## Task objective
Below are some entries. Transcribe the lines from the one holding "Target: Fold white" to the one holding "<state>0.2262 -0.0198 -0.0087", inclusive, but not the pictures among them.
--- Dataset entries Enclosed Below ---
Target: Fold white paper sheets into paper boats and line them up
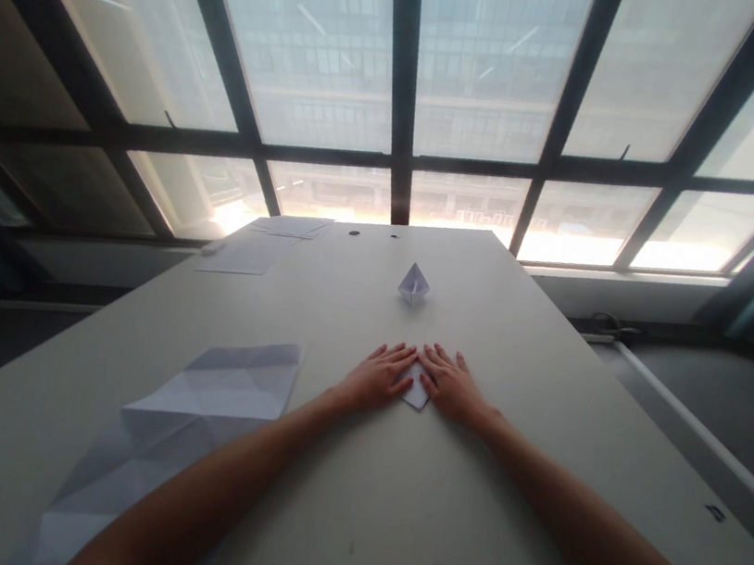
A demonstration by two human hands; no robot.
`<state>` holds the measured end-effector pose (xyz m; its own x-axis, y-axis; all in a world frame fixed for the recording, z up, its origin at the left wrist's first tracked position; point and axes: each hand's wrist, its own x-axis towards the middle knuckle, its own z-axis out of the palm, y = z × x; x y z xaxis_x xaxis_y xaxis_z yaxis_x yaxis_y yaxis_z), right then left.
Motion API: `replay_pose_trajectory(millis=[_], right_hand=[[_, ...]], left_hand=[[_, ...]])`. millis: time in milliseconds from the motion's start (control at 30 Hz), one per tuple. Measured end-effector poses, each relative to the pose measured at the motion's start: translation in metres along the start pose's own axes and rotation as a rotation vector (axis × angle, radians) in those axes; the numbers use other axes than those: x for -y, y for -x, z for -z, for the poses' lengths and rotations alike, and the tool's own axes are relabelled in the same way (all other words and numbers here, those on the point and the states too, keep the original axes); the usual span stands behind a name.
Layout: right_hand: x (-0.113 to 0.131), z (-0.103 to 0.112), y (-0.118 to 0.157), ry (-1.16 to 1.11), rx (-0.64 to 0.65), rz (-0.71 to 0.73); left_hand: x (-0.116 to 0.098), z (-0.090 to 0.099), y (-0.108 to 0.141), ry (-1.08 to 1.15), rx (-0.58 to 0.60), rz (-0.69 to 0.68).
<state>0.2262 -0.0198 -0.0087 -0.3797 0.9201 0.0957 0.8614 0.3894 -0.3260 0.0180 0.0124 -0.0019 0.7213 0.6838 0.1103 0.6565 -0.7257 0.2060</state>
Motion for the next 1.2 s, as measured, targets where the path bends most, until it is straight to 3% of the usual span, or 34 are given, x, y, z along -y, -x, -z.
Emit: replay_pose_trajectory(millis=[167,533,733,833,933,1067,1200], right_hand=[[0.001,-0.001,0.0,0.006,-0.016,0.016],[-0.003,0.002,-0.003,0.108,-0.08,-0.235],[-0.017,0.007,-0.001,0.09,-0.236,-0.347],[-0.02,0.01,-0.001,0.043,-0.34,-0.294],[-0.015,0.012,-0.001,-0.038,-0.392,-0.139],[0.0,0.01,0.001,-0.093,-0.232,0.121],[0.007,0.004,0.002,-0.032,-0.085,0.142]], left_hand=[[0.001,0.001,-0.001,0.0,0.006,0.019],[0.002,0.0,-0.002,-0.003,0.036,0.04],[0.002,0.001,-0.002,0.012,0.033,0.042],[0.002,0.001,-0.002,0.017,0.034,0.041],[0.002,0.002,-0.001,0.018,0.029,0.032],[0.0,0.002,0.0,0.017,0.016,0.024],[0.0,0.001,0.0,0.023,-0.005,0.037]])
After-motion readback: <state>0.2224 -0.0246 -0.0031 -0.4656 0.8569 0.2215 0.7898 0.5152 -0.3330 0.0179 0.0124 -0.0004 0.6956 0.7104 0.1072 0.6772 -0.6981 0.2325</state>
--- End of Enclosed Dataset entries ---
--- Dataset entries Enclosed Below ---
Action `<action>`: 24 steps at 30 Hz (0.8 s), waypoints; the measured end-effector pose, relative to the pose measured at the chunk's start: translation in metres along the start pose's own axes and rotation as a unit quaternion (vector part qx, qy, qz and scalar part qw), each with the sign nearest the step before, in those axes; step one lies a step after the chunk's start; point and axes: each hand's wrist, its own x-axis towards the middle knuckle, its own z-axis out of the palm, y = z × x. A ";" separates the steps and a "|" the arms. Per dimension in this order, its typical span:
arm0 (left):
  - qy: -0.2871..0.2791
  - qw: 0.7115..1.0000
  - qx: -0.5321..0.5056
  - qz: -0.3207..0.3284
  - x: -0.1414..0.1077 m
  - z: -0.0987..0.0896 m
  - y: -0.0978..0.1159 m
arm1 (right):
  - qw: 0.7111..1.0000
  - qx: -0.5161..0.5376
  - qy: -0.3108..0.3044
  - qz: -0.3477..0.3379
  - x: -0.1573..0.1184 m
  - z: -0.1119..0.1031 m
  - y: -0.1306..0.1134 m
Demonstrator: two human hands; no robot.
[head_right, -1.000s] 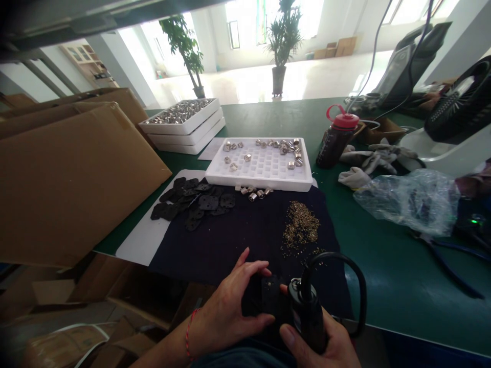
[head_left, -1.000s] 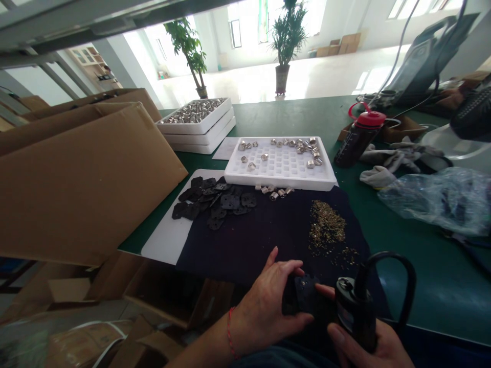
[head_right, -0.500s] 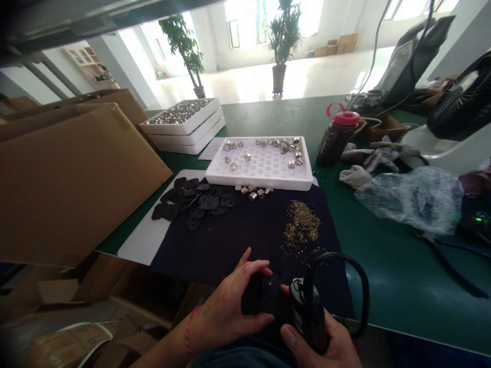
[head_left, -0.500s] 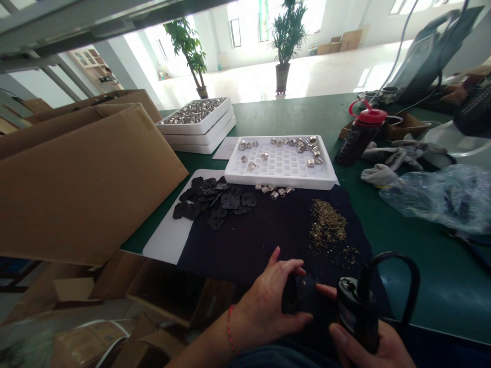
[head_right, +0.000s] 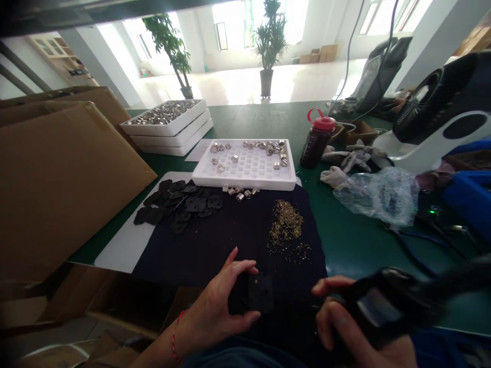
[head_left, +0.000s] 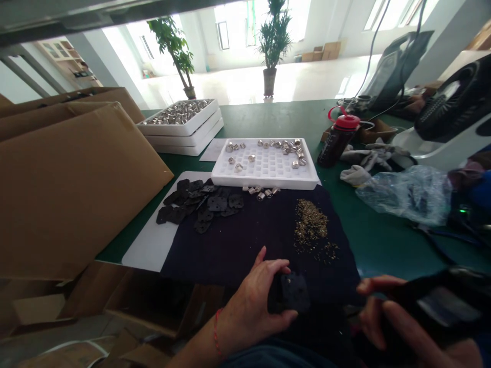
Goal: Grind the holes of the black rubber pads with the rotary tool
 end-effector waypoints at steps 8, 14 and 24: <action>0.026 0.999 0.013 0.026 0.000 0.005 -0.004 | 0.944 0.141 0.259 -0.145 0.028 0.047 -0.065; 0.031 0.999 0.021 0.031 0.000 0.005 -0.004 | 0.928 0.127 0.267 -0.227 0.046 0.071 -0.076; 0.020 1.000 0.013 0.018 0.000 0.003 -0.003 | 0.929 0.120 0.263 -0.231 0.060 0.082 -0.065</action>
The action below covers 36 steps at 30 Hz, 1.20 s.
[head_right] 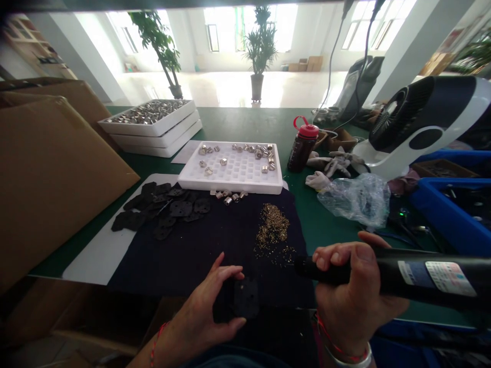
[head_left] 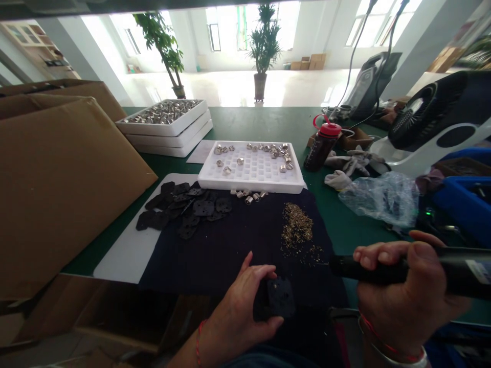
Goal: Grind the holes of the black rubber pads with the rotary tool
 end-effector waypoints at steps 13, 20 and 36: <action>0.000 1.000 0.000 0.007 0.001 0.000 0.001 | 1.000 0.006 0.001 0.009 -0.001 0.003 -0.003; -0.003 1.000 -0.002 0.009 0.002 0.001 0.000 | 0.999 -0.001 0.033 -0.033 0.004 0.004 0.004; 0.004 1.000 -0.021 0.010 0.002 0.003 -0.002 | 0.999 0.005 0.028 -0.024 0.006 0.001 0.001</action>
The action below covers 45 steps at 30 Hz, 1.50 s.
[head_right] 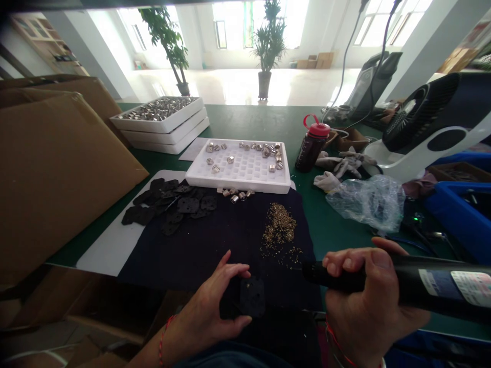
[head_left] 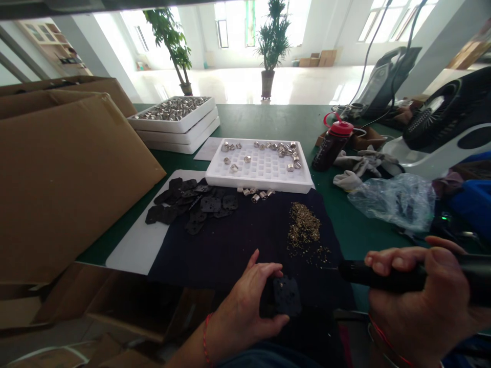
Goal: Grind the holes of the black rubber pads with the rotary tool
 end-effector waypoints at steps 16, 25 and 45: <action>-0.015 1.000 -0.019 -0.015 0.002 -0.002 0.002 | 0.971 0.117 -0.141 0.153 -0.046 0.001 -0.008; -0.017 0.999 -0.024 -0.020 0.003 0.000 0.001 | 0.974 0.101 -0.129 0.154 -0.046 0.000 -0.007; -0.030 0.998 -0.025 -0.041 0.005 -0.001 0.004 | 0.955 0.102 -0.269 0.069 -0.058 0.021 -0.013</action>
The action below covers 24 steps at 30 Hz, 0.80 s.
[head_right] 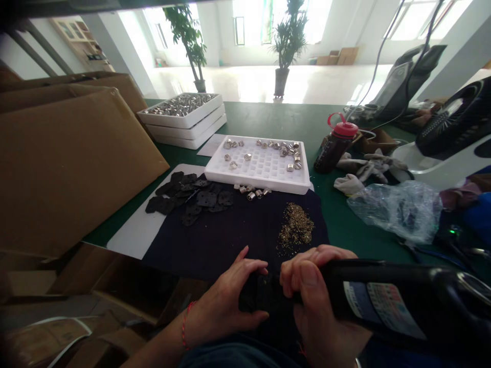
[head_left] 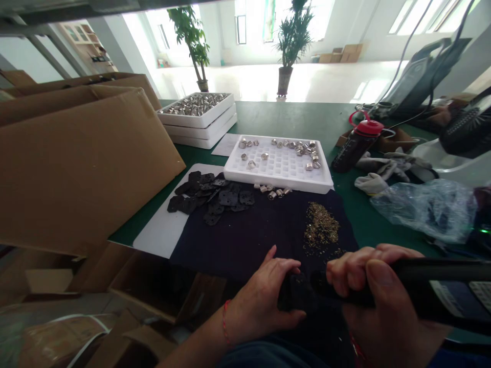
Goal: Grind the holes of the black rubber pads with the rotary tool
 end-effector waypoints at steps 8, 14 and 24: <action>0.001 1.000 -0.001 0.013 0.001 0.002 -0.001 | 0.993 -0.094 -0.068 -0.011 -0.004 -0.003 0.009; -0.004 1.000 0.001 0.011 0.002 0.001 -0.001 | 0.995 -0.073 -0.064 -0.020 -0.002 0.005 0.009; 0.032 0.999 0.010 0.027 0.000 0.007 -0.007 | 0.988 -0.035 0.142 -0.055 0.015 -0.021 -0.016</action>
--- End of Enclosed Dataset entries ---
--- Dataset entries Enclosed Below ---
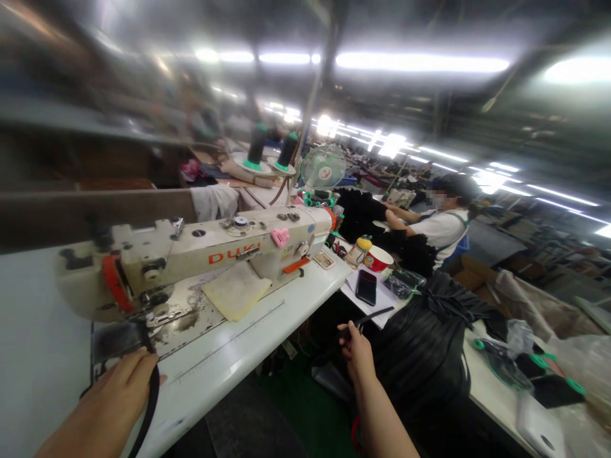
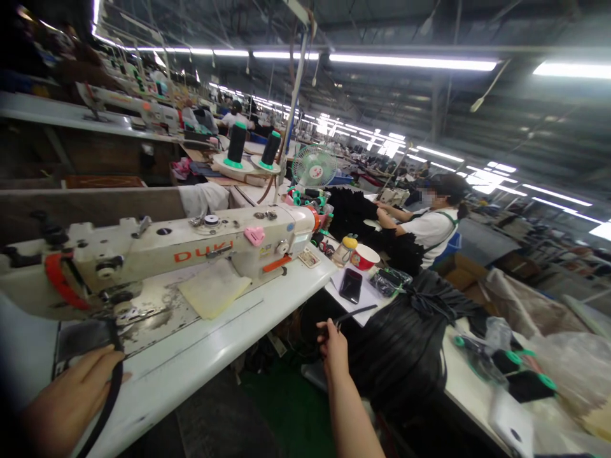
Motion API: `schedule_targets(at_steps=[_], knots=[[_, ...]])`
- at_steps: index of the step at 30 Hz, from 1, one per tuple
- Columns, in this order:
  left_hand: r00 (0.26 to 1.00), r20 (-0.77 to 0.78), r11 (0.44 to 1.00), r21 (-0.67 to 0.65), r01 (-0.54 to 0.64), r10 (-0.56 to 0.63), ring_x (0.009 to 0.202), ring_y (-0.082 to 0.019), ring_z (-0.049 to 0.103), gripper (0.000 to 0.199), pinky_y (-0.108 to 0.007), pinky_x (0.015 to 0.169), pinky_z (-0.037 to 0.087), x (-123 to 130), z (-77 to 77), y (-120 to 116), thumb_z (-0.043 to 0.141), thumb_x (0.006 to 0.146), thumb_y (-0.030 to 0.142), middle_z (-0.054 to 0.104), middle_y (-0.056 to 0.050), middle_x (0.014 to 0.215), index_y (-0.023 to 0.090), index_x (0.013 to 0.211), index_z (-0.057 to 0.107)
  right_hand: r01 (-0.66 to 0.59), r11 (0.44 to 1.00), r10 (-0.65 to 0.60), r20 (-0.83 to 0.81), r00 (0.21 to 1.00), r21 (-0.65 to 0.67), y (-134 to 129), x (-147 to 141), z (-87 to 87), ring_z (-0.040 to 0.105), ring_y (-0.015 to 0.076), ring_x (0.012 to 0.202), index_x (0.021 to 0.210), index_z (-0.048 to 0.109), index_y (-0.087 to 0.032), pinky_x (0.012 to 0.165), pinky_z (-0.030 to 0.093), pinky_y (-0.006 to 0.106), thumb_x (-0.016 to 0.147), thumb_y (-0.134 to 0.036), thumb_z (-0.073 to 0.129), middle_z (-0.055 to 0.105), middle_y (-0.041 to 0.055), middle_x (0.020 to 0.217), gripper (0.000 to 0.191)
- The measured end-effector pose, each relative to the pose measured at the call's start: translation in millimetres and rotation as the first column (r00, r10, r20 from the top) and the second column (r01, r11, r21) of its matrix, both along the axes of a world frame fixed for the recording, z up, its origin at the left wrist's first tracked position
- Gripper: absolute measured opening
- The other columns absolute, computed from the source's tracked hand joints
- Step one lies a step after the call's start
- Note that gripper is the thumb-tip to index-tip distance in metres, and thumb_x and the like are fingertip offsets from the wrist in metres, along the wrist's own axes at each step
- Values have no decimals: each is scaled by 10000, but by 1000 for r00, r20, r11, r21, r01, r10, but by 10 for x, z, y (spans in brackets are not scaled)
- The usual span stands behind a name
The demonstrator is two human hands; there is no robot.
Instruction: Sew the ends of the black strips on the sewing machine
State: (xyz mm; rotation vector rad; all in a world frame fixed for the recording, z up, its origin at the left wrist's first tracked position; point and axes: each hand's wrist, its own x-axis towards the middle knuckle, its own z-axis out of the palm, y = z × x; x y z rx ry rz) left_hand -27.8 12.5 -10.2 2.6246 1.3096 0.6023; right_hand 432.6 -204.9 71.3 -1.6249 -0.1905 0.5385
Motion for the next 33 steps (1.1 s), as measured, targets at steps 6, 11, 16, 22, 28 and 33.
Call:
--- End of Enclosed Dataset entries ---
## Exercise answer
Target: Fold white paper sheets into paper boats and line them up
A demonstration by two human hands; no robot.
`<state>` holds the measured end-effector pose (xyz m; its own x-axis, y-axis; all in a world frame fixed for the recording, z up, its origin at the left wrist's first tracked position; point and axes: each hand's wrist, its own x-axis towards the middle knuckle, its own z-axis out of the palm, y = z × x; x y z xaxis_x xaxis_y xaxis_z yaxis_x yaxis_y yaxis_z), right then left.
Motion API: `replay_pose_trajectory(millis=[_], right_hand=[[_, ...]], left_hand=[[_, ...]])`. millis: time in milliseconds from the motion's start (control at 30 Hz), one per tuple. Measured end-effector poses, each relative to the pose measured at the motion's start: translation in metres along the start pose's own axes and rotation as a rotation vector (axis × angle, radians) in those axes; the numbers use other axes than those: x for -y, y for -x, z for -z, for the poses' lengths and rotations alike, and the tool's own axes are relabelled in the same way (all other words and numbers here, those on the point and the states too, keep the original axes); the usual span stands behind a name.
Layout: right_hand: x (-0.113 to 0.131), z (-0.103 to 0.112), y (-0.118 to 0.157), ry (-1.16 to 1.11), rx (-0.64 to 0.65), rz (-0.71 to 0.73); left_hand: x (-0.116 to 0.098), z (-0.090 to 0.099), y (-0.108 to 0.141), ry (-1.08 to 1.15), rx (-0.58 to 0.60), rz (-0.69 to 0.68).
<state>0.2262 -0.0198 -0.0087 -0.3797 0.9201 0.0957 0.8614 0.3894 -0.3260 0.0180 0.0124 -0.0019 0.7213 0.6838 0.1103 0.6565 -0.7257 0.2060</state>

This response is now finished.